Hingis, Sebuah Pelajaran tentang Kejayaan dan Keterpurukan

Putra Permata Tegar Idaman | CNN Indonesia
Selasa, 03 Feb 2015 17:49 WIB
Pernah merebut gelar juara grand slam pada usia 17 tahun, petenis Swiss Martina Hingis sempat mengalami keterpurukan dan terlempar dari panggung tenis.
Petenis Swiss, Martina Hingis, menjadi pemenang grand slam termuda ketika ia memenangkan Australia Terbuka pada 1997 silam. (Getty Images/Clive Brunskill)
Jakarta, CNN Indonesia -- "Being black only helps them. Many times they get sponsors because they are black. And they have had a lot of advantages because they can always say, 'It's racism'. They can always come back and say, 'Because we are this colour, things happen'."

(Mereka terbantu karena berkulit hitam. Sering kali mereka mendapatkan sponsor karena mereka berkulit hitam. Mereka juga mendapatkan berbagai keuntungan karena mereka selalu bisa berkata, 'ini rasisme', mereka selalu bisa berkata, 'Karena kami memiliki kulit berwarna, hal-hal buruk terjadi pada kami'."

Kalimat di atas adalah salah satu kalimat fenomenal yang pernah ada di dunia tenis profesional. Kalimat itu terlontar dari mulut Martina Hingis pada tahun 2001 dengan sasaran Williams bersaudara, Venus dan Serena.

ADVERTISEMENT

SCROLL TO CONTINUE WITH CONTENT

Sebagai seorang petenis, Hingis memang terkenal tak tanggung-tanggung dengan ucapannya. Ia tak pernah ragu untuk mengkritik atau menyerang lawannya dengan kata-kata.

Tapi bukan hanya hal itu yang membuat seorang Hingis tenar di dunia olahraga.

Sebelum publik menyebut nama Roger Federer ketika kata 'tenis' dan 'Swiss' disandingkan, dunia lebih dulu mengenal Hingis sebagai fenomena tenis dunia yang berasal dari Swiss.

Kemunculan Hingis di usia muda seiring dengan invasi Williams bersaudara. Alhasil, mereka pun menjadi rival, tak hanya adu kuat di lapangan melainkan juga perang kata di luar lapangan.

Namun sebelum Williams bersaudara merajalela, Hingis lebih dulu berkuasa.

Saat Serena meraih grand slam perdananya pada tahun 1999, Hingis sudah bisa berdiri tertawa lantaran sudah mengoleksi lima gelar grand slam di tangannya. Apalagi jika dibandingkan dengan Venus yang masih nihil gelar grand slam saat itu.

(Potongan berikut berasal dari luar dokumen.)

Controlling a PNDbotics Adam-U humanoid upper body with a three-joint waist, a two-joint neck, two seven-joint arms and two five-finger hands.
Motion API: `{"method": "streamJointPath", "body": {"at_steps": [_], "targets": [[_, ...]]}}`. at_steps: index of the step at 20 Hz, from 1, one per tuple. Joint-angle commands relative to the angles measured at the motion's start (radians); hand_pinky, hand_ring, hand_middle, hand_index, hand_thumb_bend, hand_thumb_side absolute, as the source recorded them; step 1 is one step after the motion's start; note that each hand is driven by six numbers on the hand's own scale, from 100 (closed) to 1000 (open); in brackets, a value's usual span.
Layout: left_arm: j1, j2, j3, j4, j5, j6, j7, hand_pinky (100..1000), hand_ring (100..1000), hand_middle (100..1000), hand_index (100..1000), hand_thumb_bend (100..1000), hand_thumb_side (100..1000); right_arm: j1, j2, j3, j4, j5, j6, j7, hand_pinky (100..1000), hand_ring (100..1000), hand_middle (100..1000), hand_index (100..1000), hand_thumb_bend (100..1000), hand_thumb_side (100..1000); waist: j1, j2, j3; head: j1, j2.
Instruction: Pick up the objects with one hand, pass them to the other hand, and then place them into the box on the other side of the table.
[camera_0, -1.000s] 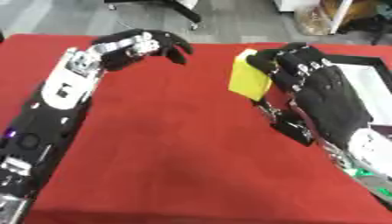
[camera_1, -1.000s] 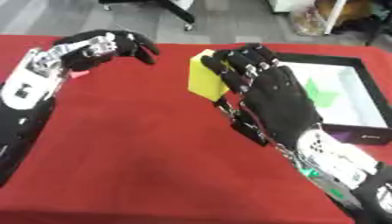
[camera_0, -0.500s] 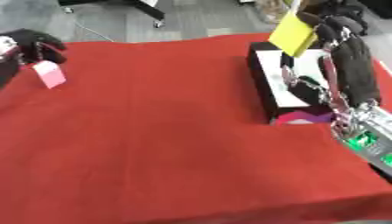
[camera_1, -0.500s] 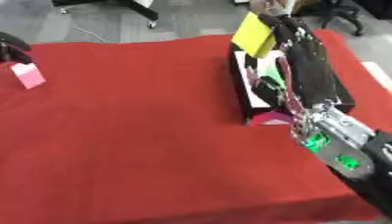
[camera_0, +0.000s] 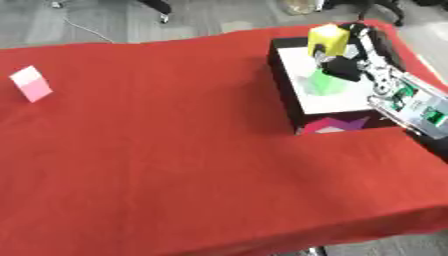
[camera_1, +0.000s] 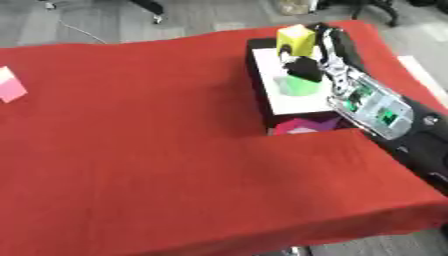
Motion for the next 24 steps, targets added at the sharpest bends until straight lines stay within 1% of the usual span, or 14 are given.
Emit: {"method": "streamJointPath", "body": {"at_steps": [1,3,4,8,12,14,15,17,18,19,20,21,23,24], "targets": [[-0.003,0.011,0.014,-0.043,0.001,0.010,0.004,764,655,679,767,100,834,-0.008,-0.031,0.006,0.075,-0.064,0.341,-0.324,688,1000,708,882,480,523,-0.004,-0.011,0.003,-0.012,-0.003],[0.003,0.013,0.017,-0.047,-0.009,0.014,0.005,765,657,680,768,100,838,-0.001,-0.030,0.006,0.099,-0.057,0.343,-0.324,711,1000,739,908,560,532,-0.006,-0.012,0.004,-0.014,-0.003],[0.005,0.015,0.019,-0.047,-0.014,0.014,0.004,766,660,684,770,100,837,0.003,-0.031,0.006,0.104,-0.045,0.343,-0.324,728,1000,752,921,623,562,-0.007,-0.013,0.003,-0.013,-0.003],[0.007,0.021,0.028,-0.034,-0.059,0.008,0.005,771,668,693,779,100,828,0.033,-0.038,-0.014,0.058,0.054,0.343,-0.332,735,1000,772,928,629,559,-0.012,-0.015,-0.004,-0.002,-0.003],[-0.023,0.037,0.050,0.028,-0.184,-0.005,0.049,779,681,709,803,100,736,0.102,-0.035,-0.072,-0.173,0.300,0.343,-0.352,713,942,738,908,542,493,-0.011,-0.017,-0.024,0.052,-0.003],[-0.056,0.057,0.055,0.092,-0.307,-0.020,0.093,784,691,722,813,100,690,0.132,-0.020,-0.075,-0.303,0.447,0.343,-0.335,729,916,741,911,505,479,-0.009,-0.020,-0.035,0.116,-0.003],[-0.081,0.072,0.051,0.139,-0.380,-0.030,0.117,794,705,739,830,100,661,0.134,-0.005,-0.063,-0.328,0.543,0.327,-0.310,744,892,744,917,473,476,-0.008,-0.022,-0.041,0.168,-0.003],[-0.142,0.100,0.039,0.251,-0.542,-0.076,0.169,803,719,753,842,100,632,0.132,0.037,-0.036,-0.347,0.758,0.235,-0.221,765,874,757,926,449,473,-0.006,-0.027,-0.057,0.288,-0.003],[-0.169,0.108,0.033,0.310,-0.615,-0.104,0.200,803,719,753,842,100,632,0.130,0.058,-0.036,-0.350,0.858,0.189,-0.161,765,874,757,926,449,473,-0.006,-0.028,-0.064,0.327,-0.003],[-0.183,0.110,0.029,0.352,-0.661,-0.130,0.227,803,719,753,842,100,632,0.128,0.071,-0.043,-0.352,0.927,0.164,-0.108,765,874,757,926,449,473,-0.005,-0.029,-0.067,0.345,-0.003],[-0.226,0.126,0.014,0.416,-0.731,-0.151,0.241,837,760,789,877,100,576,0.122,0.097,-0.024,-0.352,0.998,0.105,-0.066,794,865,765,939,430,524,-0.004,-0.033,-0.078,0.425,-0.003],[-0.281,0.137,-0.001,0.507,-0.827,-0.180,0.256,843,770,799,886,100,572,0.120,0.133,-0.002,-0.353,1.068,0.018,-0.030,796,864,767,940,378,471,-0.003,-0.036,-0.091,0.492,-0.003],[-0.362,0.144,-0.017,0.668,-0.995,-0.251,0.307,861,795,820,896,210,580,0.114,0.186,0.021,-0.353,1.158,-0.105,0.028,800,863,766,941,359,473,-0.004,-0.039,-0.111,0.569,-0.003],[-0.394,0.144,-0.020,0.740,-1.075,-0.282,0.333,861,795,820,896,210,580,0.109,0.209,0.032,-0.353,1.185,-0.150,0.045,800,863,766,941,359,473,-0.004,-0.040,-0.120,0.592,-0.003]]}}
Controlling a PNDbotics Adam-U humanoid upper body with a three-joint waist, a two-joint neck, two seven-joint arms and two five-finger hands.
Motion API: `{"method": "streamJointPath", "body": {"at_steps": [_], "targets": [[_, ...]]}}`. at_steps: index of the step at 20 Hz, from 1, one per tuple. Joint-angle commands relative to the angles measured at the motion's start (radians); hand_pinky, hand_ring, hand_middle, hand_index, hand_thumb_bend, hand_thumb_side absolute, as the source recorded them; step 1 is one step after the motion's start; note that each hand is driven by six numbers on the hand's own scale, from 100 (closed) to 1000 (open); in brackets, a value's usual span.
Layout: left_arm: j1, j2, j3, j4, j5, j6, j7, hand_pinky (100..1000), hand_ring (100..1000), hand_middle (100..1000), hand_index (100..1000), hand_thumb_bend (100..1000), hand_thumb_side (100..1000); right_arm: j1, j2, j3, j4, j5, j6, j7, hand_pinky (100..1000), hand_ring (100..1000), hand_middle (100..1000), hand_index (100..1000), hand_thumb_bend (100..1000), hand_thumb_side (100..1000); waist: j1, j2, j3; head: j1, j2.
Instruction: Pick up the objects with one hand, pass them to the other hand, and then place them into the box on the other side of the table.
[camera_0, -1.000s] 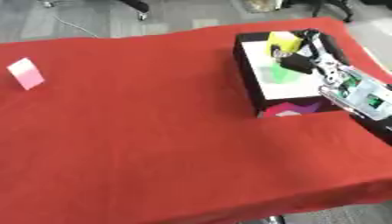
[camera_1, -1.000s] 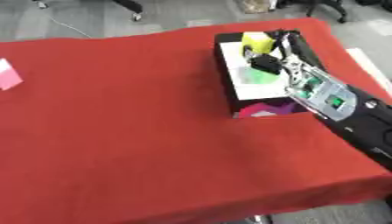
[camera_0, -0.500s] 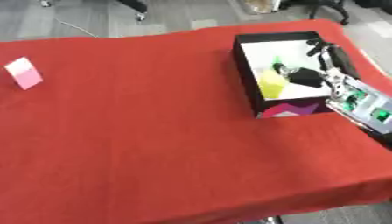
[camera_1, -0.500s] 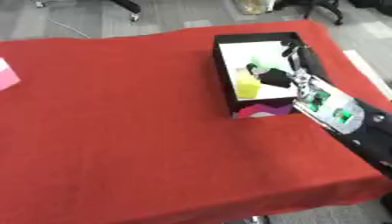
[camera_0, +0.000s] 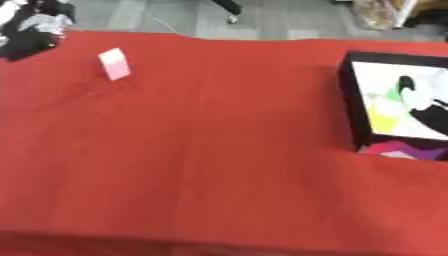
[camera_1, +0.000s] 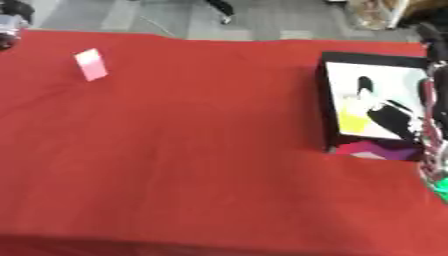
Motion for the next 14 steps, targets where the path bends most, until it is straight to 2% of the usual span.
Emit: {"method": "streamJointPath", "body": {"at_steps": [1,3,5,6,9,11,14], "targets": [[-0.085,0.034,-0.013,0.208,-0.244,-0.093,0.074,870,811,829,902,274,616,-0.025,0.057,0.031,-0.020,0.111,-0.119,0.033,792,870,757,937,346,473,0.000,-0.015,-0.013,0.095,-0.003],[-0.124,0.027,-0.005,0.308,-0.372,-0.126,0.111,877,825,839,907,345,625,-0.040,0.094,0.061,-0.020,0.117,-0.172,0.040,789,876,750,931,328,476,-0.003,-0.012,-0.033,0.118,-0.003],[-0.150,0.022,0.010,0.376,-0.490,-0.124,0.149,877,824,838,908,383,595,-0.055,0.124,0.092,-0.020,0.112,-0.209,0.049,786,879,745,928,310,477,-0.005,-0.007,-0.053,0.132,-0.003],[-0.159,0.021,0.017,0.399,-0.543,-0.115,0.170,878,823,838,908,386,587,-0.062,0.134,0.104,-0.020,0.110,-0.221,0.053,785,879,744,928,308,476,-0.006,-0.004,-0.062,0.137,-0.003],[-0.175,0.023,0.043,0.448,-0.677,-0.038,0.230,874,818,834,905,410,418,-0.074,0.158,0.135,-0.020,0.104,-0.241,0.062,781,883,736,924,280,478,-0.009,0.007,-0.086,0.150,-0.003],[-0.181,0.022,0.055,0.465,-0.733,0.009,0.272,874,818,834,905,410,418,-0.076,0.165,0.146,-0.020,0.106,-0.244,0.064,781,883,736,924,280,478,-0.009,0.012,-0.094,0.156,-0.003],[-0.184,0.020,0.058,0.482,-0.763,0.024,0.305,874,818,834,905,410,418,-0.077,0.168,0.151,-0.020,0.109,-0.243,0.064,781,883,736,924,280,478,-0.009,0.013,-0.096,0.157,-0.003]]}}
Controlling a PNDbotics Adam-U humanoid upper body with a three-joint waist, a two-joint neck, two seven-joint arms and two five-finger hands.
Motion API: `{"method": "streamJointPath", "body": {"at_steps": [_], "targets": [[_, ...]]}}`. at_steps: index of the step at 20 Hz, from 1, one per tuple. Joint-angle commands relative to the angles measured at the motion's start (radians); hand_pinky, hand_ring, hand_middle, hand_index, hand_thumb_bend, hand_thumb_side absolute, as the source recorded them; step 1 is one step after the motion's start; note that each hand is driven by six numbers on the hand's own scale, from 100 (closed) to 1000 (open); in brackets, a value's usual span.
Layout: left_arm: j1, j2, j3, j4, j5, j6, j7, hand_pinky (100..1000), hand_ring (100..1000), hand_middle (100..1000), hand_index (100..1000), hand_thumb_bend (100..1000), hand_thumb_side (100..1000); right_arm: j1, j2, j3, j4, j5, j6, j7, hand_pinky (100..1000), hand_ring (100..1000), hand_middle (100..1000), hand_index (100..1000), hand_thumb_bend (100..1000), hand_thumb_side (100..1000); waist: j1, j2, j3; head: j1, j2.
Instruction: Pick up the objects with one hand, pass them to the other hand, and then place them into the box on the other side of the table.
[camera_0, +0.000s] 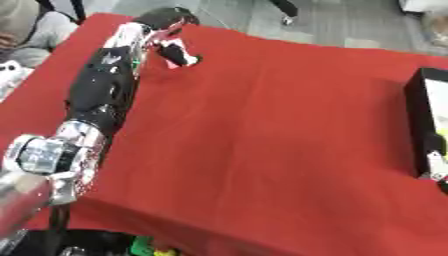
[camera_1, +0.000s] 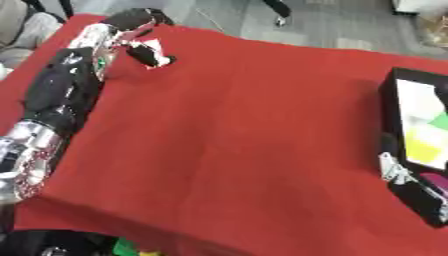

Di usia 17 tahun, ia bahkan nyaris menorehkan calendar grand slam, meraih empat gelar grand slam dalam satu tahun yang sama, andai saja ia tak kalah pada babak final Prancis Terbuka di tangan Iva Majoli dari Kroasia.

Memasuki era 2000-an, taji Williams bersaudara mulai semakin menggeliat. Satu per satu gelar demi gelar grand slam mereka raih. Koleksi gelar Williams bersaudara terus menumpuk sementara Hingis hanya bisa puas memandangi lemari trofi grand slam miliknya yang tak jua bertambah.

Martina Hingis dan Sabine Lisicki ketika memenangkan gelar turnamen internasional Brisbane. (Reuters/Jason Reed)


Ironi Hingis dan Williams Bersaudara

Pedih adalah kata yang paling pas untuk menggambarkan perjalanan karier Hingis pasca 2001.

Ia harus menjalani operasi pergelangan kaki kanan pada Oktober 2001. Saat kembali bermain, Hingis sepertinya tak mengalami kendala lantaran mampu menjadi runner up di Australia Terbuka.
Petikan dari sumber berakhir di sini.